`DateTime` arithmetic on `Microsecond` (or smaller) scale

I really do think that people looking for a specific use case should use a package built for that specific use case, instead of lumping all that complexity into a standard library. In this case, there even is a package for exactly that usecase: AstroTime.jl. According to JuliaHub, they have dependents too! Funnily enough, their docs warn about converting to DateTime:

Please note that the time scale information will be lost in the process.

The prevailing notion I’ve heard about standard libraries so far is that they should be kept small & simple - why should Dates be different?

If we use 128 bits I’d propose we represent time as an Int128 in attoseconds. 127 bits gives us 38 log10 orders of magnitude to work with. Using 18 of those for sub-second behavior would leave 20 orders of magnitude for seconds and beyond, enough to get up to 240 billion years without overflowing. That seems like sufficient range to me.

5 Likes

This seems to work in Rust:

use time::{Date, Duration, Instant};

fn main() {
    let dt = Instant::now();
    let new_dt = dt + Duration::nanoseconds(1);
    println!("{:?}", dt);
    println!("{:?}", new_dt);
}

# Instant(Instant { tv_sec: 1882501, tv_nsec: 575241267 })
# Instant(Instant { tv_sec: 1882501, tv_nsec: 575241268 })
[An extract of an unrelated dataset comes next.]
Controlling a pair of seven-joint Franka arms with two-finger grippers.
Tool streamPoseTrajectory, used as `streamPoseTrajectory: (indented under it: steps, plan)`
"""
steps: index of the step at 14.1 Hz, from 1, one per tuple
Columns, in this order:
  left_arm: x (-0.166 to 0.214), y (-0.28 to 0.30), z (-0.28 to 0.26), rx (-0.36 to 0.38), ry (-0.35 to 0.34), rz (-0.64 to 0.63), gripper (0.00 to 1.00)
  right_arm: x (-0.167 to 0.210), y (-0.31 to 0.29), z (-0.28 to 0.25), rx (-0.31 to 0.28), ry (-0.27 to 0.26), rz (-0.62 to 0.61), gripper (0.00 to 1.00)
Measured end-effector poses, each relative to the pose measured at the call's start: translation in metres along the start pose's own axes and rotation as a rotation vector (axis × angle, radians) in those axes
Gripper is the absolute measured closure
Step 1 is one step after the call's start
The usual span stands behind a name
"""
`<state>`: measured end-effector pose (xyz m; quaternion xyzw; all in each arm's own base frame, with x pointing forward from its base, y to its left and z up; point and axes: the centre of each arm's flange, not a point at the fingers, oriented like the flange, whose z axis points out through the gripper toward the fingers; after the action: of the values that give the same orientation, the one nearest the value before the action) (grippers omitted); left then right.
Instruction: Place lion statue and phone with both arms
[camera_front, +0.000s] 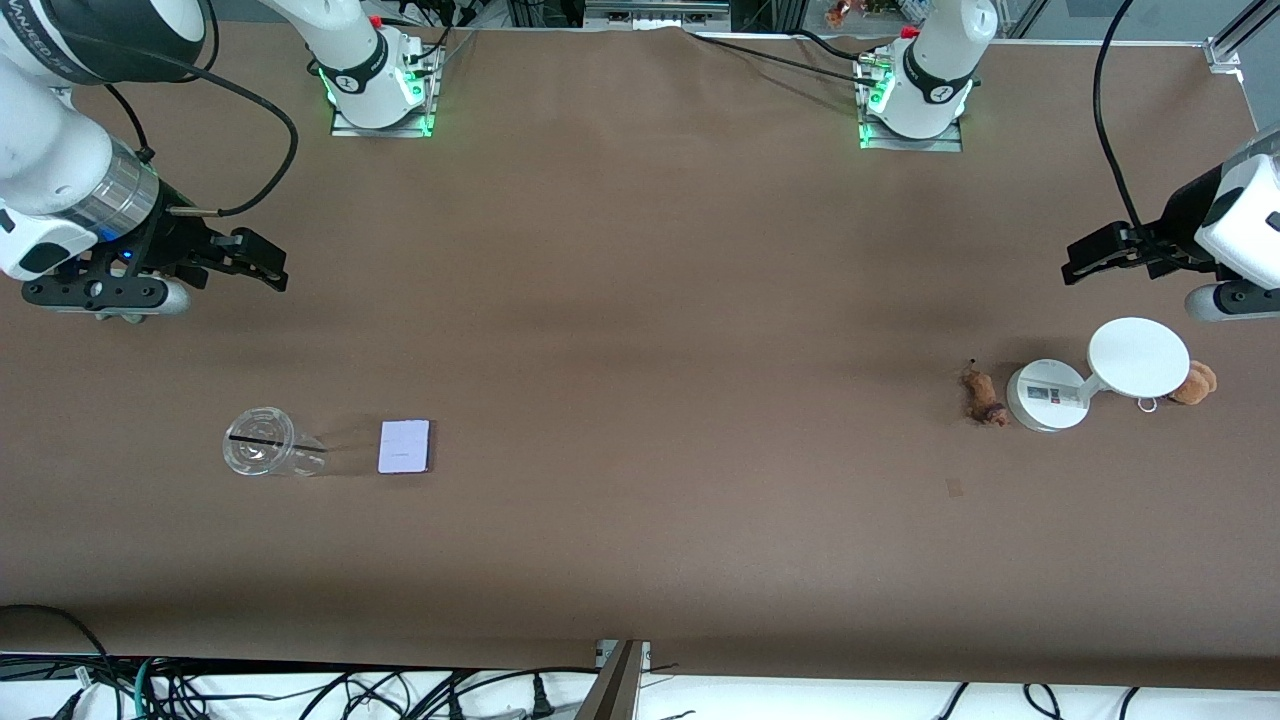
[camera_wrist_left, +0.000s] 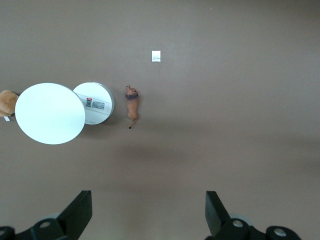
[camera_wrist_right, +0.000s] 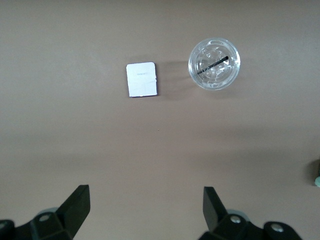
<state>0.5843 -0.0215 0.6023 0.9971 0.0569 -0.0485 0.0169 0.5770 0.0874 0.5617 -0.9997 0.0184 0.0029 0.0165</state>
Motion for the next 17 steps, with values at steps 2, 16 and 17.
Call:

Haskell UTCTime contains a DiffTime that goes to picoseconds.

Python’s pandas.Timestamp has nanoseconds and can do pd.Timestamp.now() + pd.Timedelta(nanoseconds=2).

(This is just what I found from looking around. I don’t have the knowledge to answer any follow-up questions.)

I propose though that DateTime("10000-01-01T00:00:00") (or any higher) should fail by default (typemax, and typemin, would still be the same, at least for now(?)), while we could allow DateTime(10000) to still work (and maybe keyword argument for the former? or not bother), which gets you the exact same, i.e. down to the millisecond, while only showing in microseconds.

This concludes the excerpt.